The Augvest discussion held on 22 February 2018 featured four vendors of geolocation data: 

Cuebiq's offerings range from visitation data delivered via AWS S3 or API, to footfall data delivered in Excel, to a SaaS platform to further help visualize trends. Cuebiq also captures handset activation and market share by manufacturer, model, and wireless carrier.  

As of February 2018 Cuebiq has 26 months of history and access to 2 out of 5 smartphones worldwide, including 72m in the US and 600m in China.  In the US they also have a large "power user panel" that represents devices that have appeared with high frequency throughout the history of their data.

Close to 600 apps are using the company’s SDK - mostly local media, weather, and travel apps. The company currently has 34m daily active users and is on track to get to 50m daily actives.

In addition to offering geolocation data on more than 50m phones, SafeGraph maintains a database of 15m points of interest (POI) and records 300m visits per month to about 1,000 brands.

Samples of research done with Safegraph data can be found on their blog.

Previously founded as an app to prevent drunk dialing, X-Mode has now developed a mobile location SDK used by 300+ apps ranging from dating to edgy weather apps.

Provided users opt-in, the X-Mode SDK is always on. X-Mode collects an average of 100 points per user per day, 9.5m / 30m daily / monthly active users, and can pin-point 90% of locations to within 20 meters.

The panel was moderated by System2, which uses location data to forecast store closures, measure macroeconomic trends, and predict consumer behavior. Lots of work goes into normalising this data - details will be presented in a workshop to be run in partnership with GLG; contact us for details. 

General observations

  • Traditionally scale location data has come from cell towers - but that data tends to be far less precise than GPS or wifi.

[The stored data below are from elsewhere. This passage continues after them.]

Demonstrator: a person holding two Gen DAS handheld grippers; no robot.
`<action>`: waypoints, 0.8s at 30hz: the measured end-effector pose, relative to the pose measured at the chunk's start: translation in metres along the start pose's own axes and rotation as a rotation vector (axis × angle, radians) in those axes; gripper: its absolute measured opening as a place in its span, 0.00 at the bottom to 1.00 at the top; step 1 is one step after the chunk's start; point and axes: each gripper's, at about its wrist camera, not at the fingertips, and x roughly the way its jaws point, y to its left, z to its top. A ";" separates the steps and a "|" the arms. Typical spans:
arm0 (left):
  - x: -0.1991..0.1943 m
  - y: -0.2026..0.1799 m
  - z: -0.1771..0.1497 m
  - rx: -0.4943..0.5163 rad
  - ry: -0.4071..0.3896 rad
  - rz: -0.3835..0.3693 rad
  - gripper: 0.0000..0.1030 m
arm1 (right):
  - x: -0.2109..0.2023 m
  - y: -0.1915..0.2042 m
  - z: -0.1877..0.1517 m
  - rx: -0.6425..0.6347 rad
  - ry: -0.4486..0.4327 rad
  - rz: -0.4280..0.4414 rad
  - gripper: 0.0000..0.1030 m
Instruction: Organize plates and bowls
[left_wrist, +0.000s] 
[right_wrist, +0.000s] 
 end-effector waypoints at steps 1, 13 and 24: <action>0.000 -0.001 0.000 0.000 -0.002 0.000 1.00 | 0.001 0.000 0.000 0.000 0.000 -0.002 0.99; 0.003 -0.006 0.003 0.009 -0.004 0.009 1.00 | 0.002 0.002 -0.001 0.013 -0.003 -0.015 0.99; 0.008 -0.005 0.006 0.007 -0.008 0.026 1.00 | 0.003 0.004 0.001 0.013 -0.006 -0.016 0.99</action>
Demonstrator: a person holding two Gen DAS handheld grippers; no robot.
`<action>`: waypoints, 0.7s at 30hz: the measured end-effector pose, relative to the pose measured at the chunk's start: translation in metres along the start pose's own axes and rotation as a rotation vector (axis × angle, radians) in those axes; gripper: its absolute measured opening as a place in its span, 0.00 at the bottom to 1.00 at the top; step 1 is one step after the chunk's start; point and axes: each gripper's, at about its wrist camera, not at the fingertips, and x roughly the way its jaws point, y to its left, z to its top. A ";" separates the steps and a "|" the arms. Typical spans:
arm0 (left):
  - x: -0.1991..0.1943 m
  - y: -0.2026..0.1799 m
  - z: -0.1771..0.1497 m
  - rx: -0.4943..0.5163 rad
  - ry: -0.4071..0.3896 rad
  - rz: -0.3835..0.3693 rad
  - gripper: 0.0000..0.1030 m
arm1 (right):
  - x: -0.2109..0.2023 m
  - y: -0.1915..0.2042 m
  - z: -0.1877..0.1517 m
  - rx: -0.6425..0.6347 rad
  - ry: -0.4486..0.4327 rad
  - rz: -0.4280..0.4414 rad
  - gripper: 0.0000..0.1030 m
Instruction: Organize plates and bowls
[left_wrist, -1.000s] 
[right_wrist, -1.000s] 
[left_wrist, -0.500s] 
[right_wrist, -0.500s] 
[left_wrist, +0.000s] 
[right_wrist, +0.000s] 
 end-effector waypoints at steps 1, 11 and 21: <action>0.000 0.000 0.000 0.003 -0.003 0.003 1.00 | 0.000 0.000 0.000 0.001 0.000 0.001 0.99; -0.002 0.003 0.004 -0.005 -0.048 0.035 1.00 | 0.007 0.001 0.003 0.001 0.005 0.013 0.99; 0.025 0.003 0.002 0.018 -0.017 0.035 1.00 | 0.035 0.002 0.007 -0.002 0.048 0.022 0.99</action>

  • Another source funds can turn to is the ad marketplace, but less than 10% of that data is high-quality (source: Safegraph).
     

  • Geolocation firms compete first and foremost on how they can help apps scale. This naturally leads to specialisation; though there is some overlap, each of our panelists generally works with different kinds of apps.

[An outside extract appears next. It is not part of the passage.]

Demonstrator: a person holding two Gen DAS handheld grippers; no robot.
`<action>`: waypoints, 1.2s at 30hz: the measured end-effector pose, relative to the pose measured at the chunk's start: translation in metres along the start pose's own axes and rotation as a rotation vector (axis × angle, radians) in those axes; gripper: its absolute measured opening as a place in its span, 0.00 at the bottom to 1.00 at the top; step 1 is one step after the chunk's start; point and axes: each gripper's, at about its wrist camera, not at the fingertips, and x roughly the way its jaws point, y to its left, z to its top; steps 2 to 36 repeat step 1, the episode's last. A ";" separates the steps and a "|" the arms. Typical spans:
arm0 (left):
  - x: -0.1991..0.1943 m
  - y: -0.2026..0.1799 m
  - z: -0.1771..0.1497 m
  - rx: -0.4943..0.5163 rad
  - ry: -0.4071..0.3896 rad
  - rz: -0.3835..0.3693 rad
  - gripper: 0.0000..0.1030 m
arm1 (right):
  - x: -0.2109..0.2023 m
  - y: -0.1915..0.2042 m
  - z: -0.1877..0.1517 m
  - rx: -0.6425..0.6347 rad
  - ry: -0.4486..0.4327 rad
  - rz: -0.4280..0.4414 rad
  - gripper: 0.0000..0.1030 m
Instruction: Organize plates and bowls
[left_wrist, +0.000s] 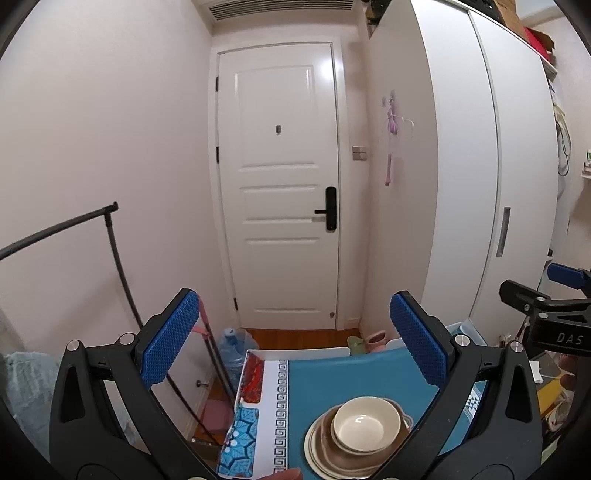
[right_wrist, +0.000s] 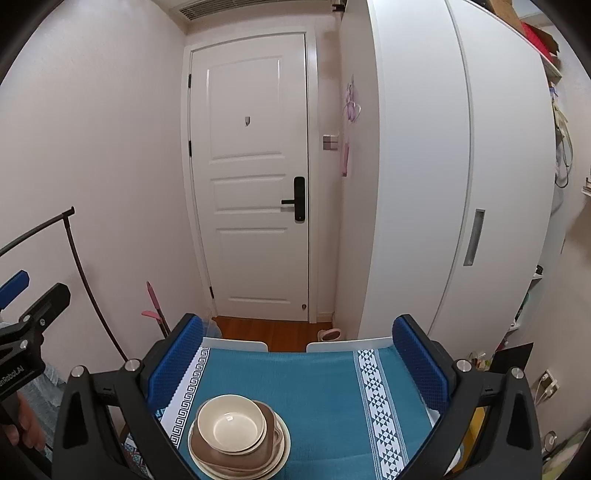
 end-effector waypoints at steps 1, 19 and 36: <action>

  • Revenues from selling data to investment firms are just icing on the cake. This parallels what Augvest has seen with other alternative data sources - corporates tend to have much larger data budgets.
     

  • Even if location data is accurate, analytics are complicated by several common issues:

    • Difficulty of tracking individuals across devices. Common solution is to look at where individuals work and where they live. There are also dedicated solutions like Drawbridge.

    • Each data vendor presents a biased sample of the population. Combining different location datasets helps address this but also requires a lot of work to be invested into normalising and deduping data.

    • Normalisation is also complicated by rapid growth in panel sizes.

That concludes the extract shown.